Poza tym badania empiryczne, które próbowały zweryfikować domniemanie, że wyborcy w przypadku JOW-ó kierują się osobowością niż identyfikacją partyjną, udowodniły, że takie twierdzenie nie jest prawdą.
Jednak jeden z głównych zarzutów wobec obecnego systemu brzmi - wyborcy głosują na listy, a nie na kandydatów...
- Obecny system jest beznadziejny i nie ma co do tego wątpliwości. Jego zmiana jest istotna, ale na świecie jest wiele innych systemów, które radzą sobie z dylematami wybierania posłów lepiej, niż brytyjski. Mógłbym wymieniać takie, w których nie ma zmarnowanych głosów, które nie są podatne na manipulację granicami okręgów wyborczymi czy takie, w których można rozdzielić głosy - jeden oddajemy na lokalnego posła, a drugi na partię - przez co ocena jednostki oddzielona jest od oceny partii itp.
- Poza tym istnieją również rozwiązania, które pozwoliłyby uniknąć problemów związanych z różnicami w poziomie poparcia, które z kolei mogą prowadzić w Polsce do zaskakujących wyników. W naszym kraju PiS wygrywa z PO w mniejszej części kraju, ale za to większą różnicą. Dlatego w przypadku JOW-ów, PO byłaby zdecydowanie bardziej preferowana niż PiS, ponieważ ona wygrywa w większej liczbie okręgów, mniejszą różnicą głosów. W ten sposób może dojść do sytuacji, kiedy partia (w tym przypadku PO), która otrzymała znacząco mniej głosów, otrzyma więcej mandatów.

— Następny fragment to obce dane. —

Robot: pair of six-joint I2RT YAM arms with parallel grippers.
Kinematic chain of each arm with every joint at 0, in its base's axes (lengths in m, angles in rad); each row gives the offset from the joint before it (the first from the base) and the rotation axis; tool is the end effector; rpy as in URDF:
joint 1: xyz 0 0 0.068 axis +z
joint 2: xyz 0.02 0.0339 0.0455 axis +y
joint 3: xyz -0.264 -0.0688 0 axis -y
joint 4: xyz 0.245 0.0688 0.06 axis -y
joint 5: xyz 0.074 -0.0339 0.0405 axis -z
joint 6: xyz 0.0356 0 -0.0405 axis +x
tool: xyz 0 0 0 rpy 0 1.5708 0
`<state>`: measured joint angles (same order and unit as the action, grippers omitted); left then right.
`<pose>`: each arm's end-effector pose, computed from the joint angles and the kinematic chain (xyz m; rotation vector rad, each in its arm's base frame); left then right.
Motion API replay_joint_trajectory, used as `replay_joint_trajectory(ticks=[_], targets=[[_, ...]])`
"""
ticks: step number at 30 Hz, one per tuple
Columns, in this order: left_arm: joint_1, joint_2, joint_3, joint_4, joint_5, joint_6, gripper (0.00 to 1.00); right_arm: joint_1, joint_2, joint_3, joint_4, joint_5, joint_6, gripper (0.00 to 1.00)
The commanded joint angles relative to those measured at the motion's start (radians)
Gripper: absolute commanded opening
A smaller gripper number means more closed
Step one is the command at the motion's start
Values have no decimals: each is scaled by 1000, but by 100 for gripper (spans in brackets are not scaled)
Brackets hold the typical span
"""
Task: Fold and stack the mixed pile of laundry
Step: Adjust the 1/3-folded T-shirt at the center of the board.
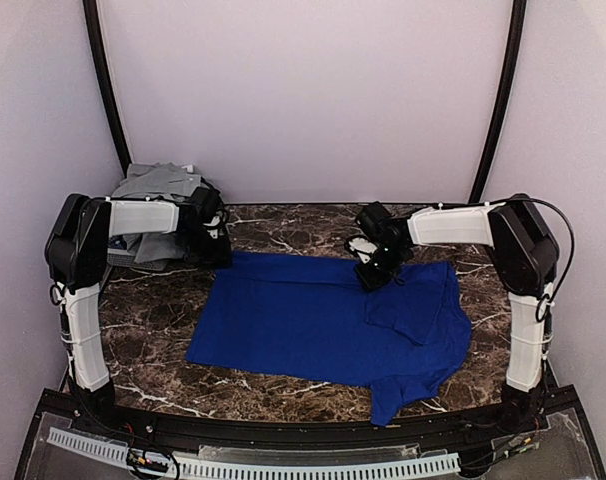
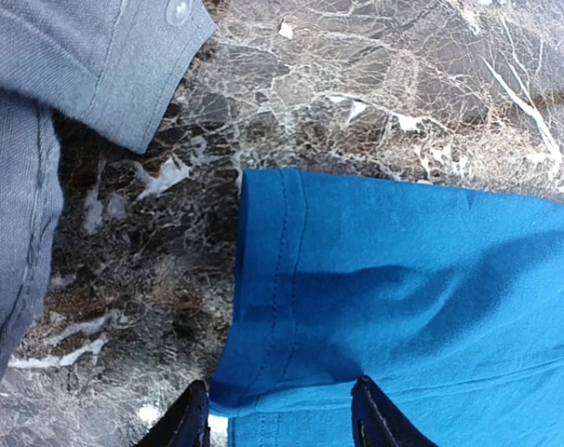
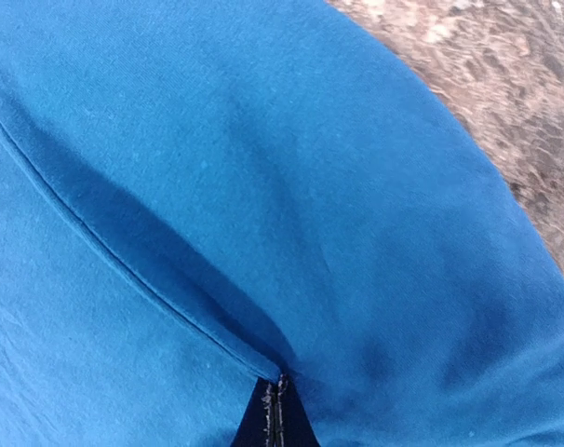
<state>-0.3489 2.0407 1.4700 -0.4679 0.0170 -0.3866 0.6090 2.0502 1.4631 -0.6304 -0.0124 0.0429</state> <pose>0.4074 -0.1488 0.1726 -0.0436 2.6367 -0.2793 0.3417 0.2388 0.1591 -0.7865 2.6930 0.1768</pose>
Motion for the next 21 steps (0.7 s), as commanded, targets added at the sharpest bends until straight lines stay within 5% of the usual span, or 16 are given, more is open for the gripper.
replay_joint_trajectory(ticks=[1,10,21], targets=[[8,-55,13,-38,-4,-8,52,11,-92,-37,-17,37,12,0],[8,-56,-46,-8,14,-28,50,11,-90,-46,-18,36,15,0],[8,-54,-70,19,34,-36,28,11,-80,-42,-20,37,15,0]])
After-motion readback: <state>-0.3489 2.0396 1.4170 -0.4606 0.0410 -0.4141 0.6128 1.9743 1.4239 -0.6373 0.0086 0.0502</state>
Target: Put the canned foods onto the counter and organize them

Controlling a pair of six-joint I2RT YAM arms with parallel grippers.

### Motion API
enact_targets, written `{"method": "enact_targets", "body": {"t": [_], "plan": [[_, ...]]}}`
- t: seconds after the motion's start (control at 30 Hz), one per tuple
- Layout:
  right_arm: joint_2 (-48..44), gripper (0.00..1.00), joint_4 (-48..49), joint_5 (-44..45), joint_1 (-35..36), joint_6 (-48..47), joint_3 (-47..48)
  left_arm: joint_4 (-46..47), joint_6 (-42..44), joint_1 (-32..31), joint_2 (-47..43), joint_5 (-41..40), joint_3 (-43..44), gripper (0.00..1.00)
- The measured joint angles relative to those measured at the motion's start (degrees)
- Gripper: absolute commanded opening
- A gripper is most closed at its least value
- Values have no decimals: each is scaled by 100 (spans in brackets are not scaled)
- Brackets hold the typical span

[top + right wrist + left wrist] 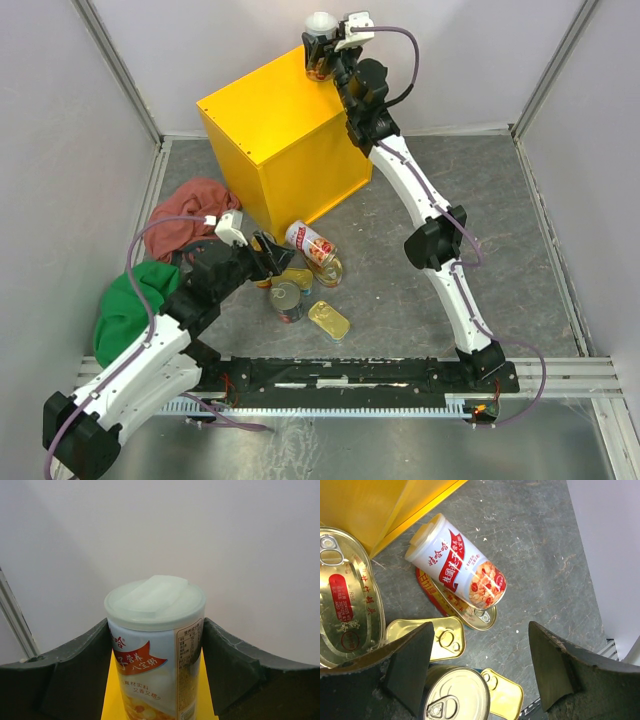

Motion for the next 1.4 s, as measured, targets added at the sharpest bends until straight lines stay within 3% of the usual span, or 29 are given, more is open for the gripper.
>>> {"method": "enact_targets", "body": {"t": [0.4, 0.67, 1.17, 1.27, 1.4], "plan": [[-125, 91, 98, -136, 7, 44, -623, 31, -83, 0, -415, -101, -243, 82], [-544, 98, -98, -146, 39, -2, -1482, 24, -243, 0, -686, -146, -251, 82], [-1779, 96, -863, 37, 177, 72, -2922, -199, -385, 0, -1043, -221, -223, 82], [-2050, 89, -883, 116, 186, 70, -3261, -229, -389, 0, -1082, -262, -208, 81], [-2243, 70, -876, 186, 195, 50, -3427, -306, -393, 0, -1165, -295, -205, 81]]}}
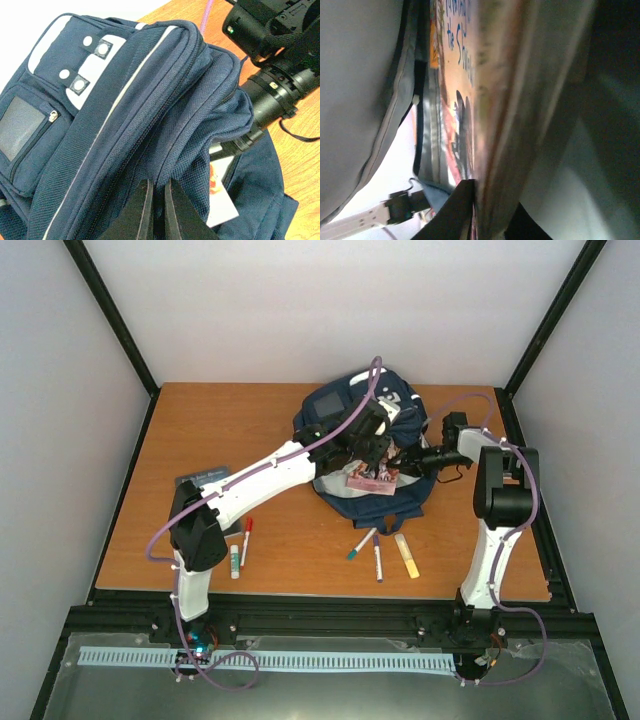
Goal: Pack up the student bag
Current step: Place the book in the student bag.
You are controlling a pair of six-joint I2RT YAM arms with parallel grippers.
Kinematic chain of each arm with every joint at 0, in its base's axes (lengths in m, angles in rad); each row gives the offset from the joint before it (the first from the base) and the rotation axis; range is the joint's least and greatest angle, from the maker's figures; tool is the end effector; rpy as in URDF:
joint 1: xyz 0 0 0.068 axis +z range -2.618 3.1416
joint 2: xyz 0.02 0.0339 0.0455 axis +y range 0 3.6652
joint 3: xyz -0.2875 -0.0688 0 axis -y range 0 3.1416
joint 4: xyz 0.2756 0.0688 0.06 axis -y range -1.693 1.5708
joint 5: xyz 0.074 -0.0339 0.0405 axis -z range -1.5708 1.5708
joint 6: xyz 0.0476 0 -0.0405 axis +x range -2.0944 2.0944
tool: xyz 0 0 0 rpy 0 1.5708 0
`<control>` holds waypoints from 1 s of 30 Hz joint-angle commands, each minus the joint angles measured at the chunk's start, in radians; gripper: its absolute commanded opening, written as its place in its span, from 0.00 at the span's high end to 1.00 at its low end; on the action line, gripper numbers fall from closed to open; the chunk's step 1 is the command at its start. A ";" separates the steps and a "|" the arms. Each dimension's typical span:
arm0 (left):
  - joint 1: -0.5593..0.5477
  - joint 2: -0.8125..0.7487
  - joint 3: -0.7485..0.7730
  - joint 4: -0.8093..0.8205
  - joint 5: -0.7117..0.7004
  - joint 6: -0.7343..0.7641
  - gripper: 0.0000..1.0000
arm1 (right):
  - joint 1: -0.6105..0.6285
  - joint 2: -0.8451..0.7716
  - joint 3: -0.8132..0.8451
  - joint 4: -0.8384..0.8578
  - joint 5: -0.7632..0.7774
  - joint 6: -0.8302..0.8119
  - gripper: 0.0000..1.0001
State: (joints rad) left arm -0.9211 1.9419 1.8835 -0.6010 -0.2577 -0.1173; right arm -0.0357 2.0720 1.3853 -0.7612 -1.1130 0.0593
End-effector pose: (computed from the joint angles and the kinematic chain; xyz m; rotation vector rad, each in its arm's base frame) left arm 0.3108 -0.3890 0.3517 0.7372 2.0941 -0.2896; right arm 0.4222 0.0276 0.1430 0.0239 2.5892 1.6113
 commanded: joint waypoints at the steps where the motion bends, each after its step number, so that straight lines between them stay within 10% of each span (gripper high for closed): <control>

- Cały system JOW-ów ma mnóstwo wad, ale istnieje wiele dobrych rozwiązań, nad którymi myślały i debatowały setki ludzi na świecie.
Nie obawia się pan, że konkretne partie będą chciały przeforsować w przypadku JOW-ów te rozwiązania, które w obecnych realiach politycznych okażą się dla nich najkorzystniejsze?
- Nie ma takiej możliwości, by wprowadzić system korzystny zarówno dla małych, jak i dużych partii. Uważam, że najlepsze byłoby takie rozwiązanie, które nie wprowadzi zmian jeśli chodzi, o rozkład sił pomiędzy partiami, ale uzdrowi relacje pomiędzy wyborcami, a kandydatami.
Przyjmijmy, że rzeczywiście poważnie przymierzamy się do wprowadzenie w Polsce systemu JOW-ów, na jakich krajach moglibyśmy się wzorować?
- W przypadku polskich realiów powinniśmy skorzystać z rozwiązań sytemu słoweńskiego i niemieckiego, pożenić je dla potrzeb naszego kraju. Mówiąc w wielkim skrócie, chodzi o to, by każdy z kandydatów walczył indywidualnie o mandat, ale nie musiał wygrać w swoim okręgu, żeby ten mandat zdobyć.